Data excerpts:
──────────

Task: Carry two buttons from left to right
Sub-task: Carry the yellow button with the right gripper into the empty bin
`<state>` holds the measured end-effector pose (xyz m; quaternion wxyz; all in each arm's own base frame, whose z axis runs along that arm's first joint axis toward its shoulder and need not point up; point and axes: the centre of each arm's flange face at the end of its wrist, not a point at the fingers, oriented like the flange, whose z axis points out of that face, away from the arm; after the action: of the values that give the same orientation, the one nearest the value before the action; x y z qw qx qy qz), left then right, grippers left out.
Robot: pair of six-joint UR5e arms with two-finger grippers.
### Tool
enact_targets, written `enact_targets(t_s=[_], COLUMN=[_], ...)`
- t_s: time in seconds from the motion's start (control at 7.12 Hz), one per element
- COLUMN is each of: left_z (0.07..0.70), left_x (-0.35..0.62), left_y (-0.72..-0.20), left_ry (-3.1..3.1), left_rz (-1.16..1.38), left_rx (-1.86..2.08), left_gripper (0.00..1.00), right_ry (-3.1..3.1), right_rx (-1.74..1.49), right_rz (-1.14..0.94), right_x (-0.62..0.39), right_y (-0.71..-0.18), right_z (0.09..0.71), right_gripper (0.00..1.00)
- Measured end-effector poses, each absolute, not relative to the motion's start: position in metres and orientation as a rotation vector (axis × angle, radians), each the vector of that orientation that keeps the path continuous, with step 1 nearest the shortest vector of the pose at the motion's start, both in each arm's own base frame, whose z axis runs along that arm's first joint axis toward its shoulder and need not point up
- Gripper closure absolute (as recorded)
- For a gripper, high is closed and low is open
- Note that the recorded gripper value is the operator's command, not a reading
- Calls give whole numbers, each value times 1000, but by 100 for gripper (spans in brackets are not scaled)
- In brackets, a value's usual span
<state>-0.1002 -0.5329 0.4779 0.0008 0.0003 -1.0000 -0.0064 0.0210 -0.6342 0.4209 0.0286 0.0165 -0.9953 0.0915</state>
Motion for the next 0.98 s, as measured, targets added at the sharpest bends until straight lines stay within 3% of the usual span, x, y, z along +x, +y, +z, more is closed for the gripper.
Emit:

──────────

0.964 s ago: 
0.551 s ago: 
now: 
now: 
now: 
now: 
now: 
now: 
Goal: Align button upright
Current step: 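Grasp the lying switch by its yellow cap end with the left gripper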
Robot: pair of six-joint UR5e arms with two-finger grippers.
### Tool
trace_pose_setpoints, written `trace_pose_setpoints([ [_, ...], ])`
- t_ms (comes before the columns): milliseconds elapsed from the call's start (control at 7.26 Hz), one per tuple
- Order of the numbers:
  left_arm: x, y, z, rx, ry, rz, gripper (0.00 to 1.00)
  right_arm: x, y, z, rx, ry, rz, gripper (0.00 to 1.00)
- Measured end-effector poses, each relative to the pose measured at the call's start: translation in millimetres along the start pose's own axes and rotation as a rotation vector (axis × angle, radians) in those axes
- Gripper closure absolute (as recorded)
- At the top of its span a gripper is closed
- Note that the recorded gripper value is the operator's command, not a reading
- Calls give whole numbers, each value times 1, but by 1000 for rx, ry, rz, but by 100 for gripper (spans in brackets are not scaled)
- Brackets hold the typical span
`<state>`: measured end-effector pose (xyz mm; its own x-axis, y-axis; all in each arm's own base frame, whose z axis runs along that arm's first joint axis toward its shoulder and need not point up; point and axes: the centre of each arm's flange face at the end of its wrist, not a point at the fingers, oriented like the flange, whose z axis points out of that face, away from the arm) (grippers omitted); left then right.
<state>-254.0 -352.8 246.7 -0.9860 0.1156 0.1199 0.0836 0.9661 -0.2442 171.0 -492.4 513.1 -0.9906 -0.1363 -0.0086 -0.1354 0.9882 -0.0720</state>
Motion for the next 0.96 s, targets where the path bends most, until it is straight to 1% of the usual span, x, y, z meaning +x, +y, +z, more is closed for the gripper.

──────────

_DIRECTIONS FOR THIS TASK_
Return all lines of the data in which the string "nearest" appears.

_ANSWER SECTION_
`<state>` holds the measured end-effector pose (xyz m; quaternion wxyz; all in each arm's own base frame, whose z axis runs along that arm's first joint axis toward its shoulder and need not point up; point and axes: the centre of each arm's flange face at the end of its wrist, not a point at the fingers, oriented like the flange, whose z axis points out of that face, away from the arm; after the action: of the values that give the same orientation, the one nearest the value before the action; x y z qw qx qy qz), left then right, grippers left out.
- Measured end-effector poses, each absolute, not relative to the motion's start: position in metres and orientation as a rotation vector (axis × angle, radians), each the vector of that orientation that keeps the path continuous, with step 1 nearest the shortest vector of the pose at the motion's start, both in each arm's own base frame, whose z axis runs along that arm's first joint axis toward its shoulder and need not point up

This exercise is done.